● **Work instruction**
Somewhere below is a line with "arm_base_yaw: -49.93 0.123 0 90" and, later, a line with "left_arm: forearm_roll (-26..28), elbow"; repeat those two lines and all the lines between them, exactly as they are.

★ ★ ★ ★

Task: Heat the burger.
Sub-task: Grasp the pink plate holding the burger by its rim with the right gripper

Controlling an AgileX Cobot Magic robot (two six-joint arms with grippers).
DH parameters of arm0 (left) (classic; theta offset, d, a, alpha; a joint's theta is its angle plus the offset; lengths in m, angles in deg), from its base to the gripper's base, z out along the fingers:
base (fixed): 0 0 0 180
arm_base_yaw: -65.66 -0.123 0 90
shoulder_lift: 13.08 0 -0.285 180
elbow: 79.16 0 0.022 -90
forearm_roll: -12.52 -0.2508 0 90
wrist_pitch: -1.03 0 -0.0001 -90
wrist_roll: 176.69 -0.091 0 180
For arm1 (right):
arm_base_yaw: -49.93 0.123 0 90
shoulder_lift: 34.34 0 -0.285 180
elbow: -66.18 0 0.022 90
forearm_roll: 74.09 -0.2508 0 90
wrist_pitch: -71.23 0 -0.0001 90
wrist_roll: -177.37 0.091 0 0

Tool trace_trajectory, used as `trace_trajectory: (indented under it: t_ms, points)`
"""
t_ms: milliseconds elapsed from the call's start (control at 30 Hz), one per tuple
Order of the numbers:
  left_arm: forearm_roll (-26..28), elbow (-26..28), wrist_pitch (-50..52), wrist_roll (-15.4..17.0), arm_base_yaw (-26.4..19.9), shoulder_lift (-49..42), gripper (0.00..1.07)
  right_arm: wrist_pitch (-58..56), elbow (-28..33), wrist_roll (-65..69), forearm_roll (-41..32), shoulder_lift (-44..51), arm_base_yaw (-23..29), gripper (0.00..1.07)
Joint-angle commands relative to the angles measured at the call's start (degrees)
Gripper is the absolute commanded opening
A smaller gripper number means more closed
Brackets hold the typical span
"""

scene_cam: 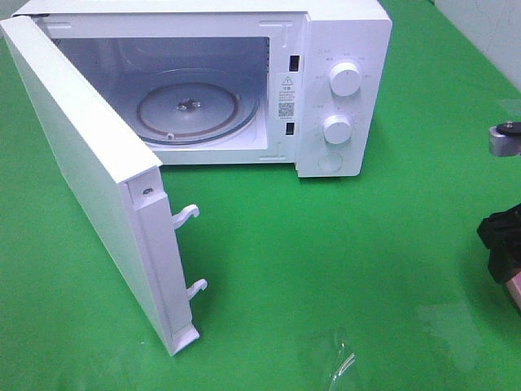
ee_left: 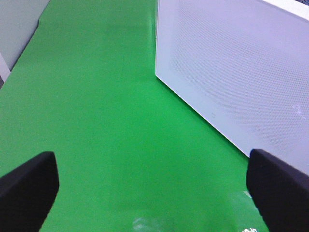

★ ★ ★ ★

● **Answer for the task**
arm_base_yaw: -49.93 0.123 0 90
shoulder_lift: 34.34 0 -0.285 180
elbow: -66.18 0 0.022 90
forearm_roll: 74.09 -0.2508 0 90
wrist_pitch: -71.23 0 -0.0001 90
wrist_roll: -177.37 0.091 0 0

Tool trace_trajectory, used as `trace_trajectory: (indented under it: t_ms, points)`
"""
t_ms: milliseconds elapsed from the call's start (control at 30 Hz), one per tuple
Order of the numbers:
  left_arm: forearm_roll (-26..28), elbow (-26..28), wrist_pitch (-50..52), wrist_roll (-15.4..17.0), arm_base_yaw (-26.4..19.9), shoulder_lift (-49..42), gripper (0.00..1.07)

The requested output has now been given in full.